Hardware initialization and power management
Memory management (allocating GPU memory)
The CUDA Driver API (low-level interface)

Each driver version has a maximum supported CUDA version. You can run any CUDA toolkit version up to this maximum. The driver is backward compatible — a newer driver supports older CUDA applications.

# Check driver version and supported CUDA
nvidia-smi

The output shows the driver version (e.g., 545.23.08) and the maximum CUDA version (e.g., CUDA 12.3).

Definition:
CUDA Toolkit

The CUDA Toolkit includes:

nvcc: The NVIDIA CUDA compiler
Runtime libraries: libcudart, libcublas, libcufft, etc.
cuda-gdb: GPU debugger
nsight: Profiling and debugging tools
Header files for CUDA C/C++ development

For Python-only workflows, you often do not need the full toolkit installed system-wide. Libraries like CuPy and PyTorch bundle their own CUDA runtime via cudatoolkit conda packages.

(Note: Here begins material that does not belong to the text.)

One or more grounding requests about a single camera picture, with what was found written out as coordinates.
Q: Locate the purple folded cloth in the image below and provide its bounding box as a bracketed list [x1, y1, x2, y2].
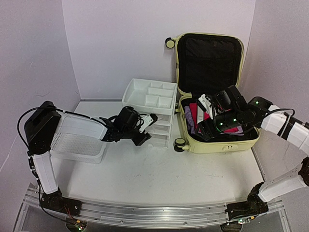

# Check installed CUDA toolkit version
nvcc --version

The CUDA toolkit version and the driver's reported CUDA version can differ. The driver reports the maximum supported CUDA; the toolkit reports the installed CUDA runtime. They do not need to match — the runtime just must not exceed the driver's maximum.

Definition:
cuDNN (CUDA Deep Neural Network Library)

cuDNN is NVIDIA's GPU-accelerated library for deep learning primitives:

Convolution (forward, backward data, backward filter)
Pooling, normalization, activation functions
RNN and attention layers

cuDNN is required by PyTorch and TensorFlow for GPU-accelerated training and inference. It is not needed for CuPy or basic CUDA computing.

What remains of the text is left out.